*** Begin section ***

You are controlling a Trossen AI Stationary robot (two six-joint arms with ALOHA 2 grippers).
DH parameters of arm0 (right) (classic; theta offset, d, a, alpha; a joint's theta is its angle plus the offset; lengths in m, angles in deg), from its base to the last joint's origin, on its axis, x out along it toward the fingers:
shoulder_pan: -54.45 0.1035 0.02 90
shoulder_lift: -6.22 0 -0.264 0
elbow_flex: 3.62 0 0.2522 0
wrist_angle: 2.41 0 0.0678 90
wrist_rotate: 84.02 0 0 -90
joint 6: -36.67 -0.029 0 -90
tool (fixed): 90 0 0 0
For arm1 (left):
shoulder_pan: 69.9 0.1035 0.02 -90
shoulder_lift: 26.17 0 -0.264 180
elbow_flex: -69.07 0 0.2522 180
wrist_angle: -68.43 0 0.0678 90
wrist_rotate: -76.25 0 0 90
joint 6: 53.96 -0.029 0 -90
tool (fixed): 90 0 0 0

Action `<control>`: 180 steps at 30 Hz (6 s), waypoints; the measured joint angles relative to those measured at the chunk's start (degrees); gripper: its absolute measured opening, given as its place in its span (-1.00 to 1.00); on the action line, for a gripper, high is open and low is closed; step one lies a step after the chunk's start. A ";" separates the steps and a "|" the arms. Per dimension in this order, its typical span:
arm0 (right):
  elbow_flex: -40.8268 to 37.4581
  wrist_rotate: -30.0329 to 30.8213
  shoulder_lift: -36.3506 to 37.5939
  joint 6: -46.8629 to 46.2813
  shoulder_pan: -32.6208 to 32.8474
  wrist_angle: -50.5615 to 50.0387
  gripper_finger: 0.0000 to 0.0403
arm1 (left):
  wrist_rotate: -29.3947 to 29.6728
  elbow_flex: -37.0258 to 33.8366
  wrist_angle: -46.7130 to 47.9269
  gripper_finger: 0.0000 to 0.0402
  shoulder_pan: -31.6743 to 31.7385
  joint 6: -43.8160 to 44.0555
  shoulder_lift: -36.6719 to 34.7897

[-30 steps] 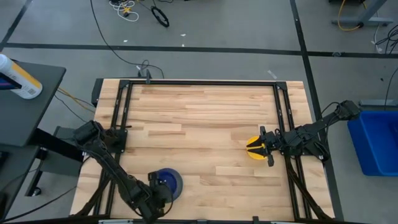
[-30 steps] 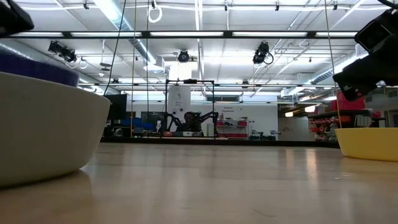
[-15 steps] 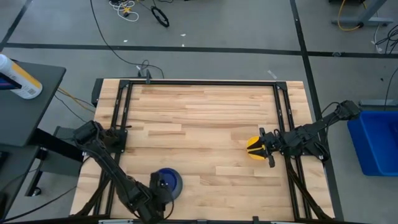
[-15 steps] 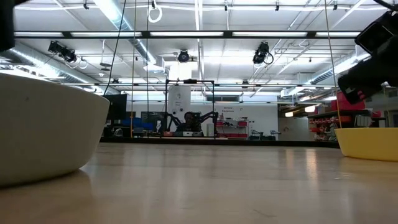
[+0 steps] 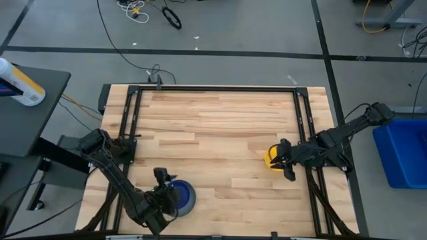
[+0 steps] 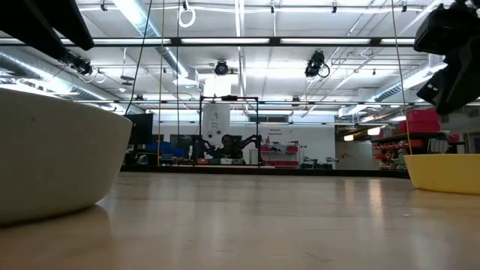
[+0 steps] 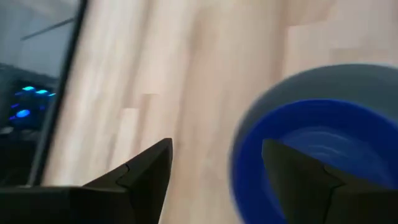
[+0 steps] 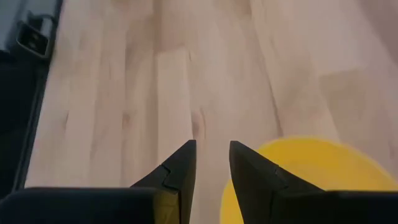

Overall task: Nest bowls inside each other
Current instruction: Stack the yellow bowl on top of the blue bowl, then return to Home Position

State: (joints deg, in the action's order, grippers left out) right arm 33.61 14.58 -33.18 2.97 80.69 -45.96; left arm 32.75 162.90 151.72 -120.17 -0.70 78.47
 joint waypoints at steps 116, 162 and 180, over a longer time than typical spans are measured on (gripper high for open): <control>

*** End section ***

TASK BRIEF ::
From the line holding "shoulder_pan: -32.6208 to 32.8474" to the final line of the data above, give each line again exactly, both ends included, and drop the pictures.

TASK RESPONSE ::
  shoulder_pan: -32.6208 to 32.8474
  wrist_angle: -50.5615 to 50.0387
  gripper_finger: 0.0000 to 0.0403
arm1 (left):
  wrist_rotate: -29.3947 to 29.6728
  elbow_flex: -37.0258 to 33.8366
  wrist_angle: -46.7130 to 47.9269
  gripper_finger: 0.0000 to 0.0402
  shoulder_pan: -31.6743 to 31.7385
  joint 6: -43.8160 to 44.0555
  shoulder_lift: -36.6719 to 34.7897

[-30 steps] 
[-30 steps] 
[-15 steps] 
[-15 steps] 
[+0 steps] 
[+0 steps] 
[+0 steps] 
[+0 steps] 

Overall task: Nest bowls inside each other
Current instruction: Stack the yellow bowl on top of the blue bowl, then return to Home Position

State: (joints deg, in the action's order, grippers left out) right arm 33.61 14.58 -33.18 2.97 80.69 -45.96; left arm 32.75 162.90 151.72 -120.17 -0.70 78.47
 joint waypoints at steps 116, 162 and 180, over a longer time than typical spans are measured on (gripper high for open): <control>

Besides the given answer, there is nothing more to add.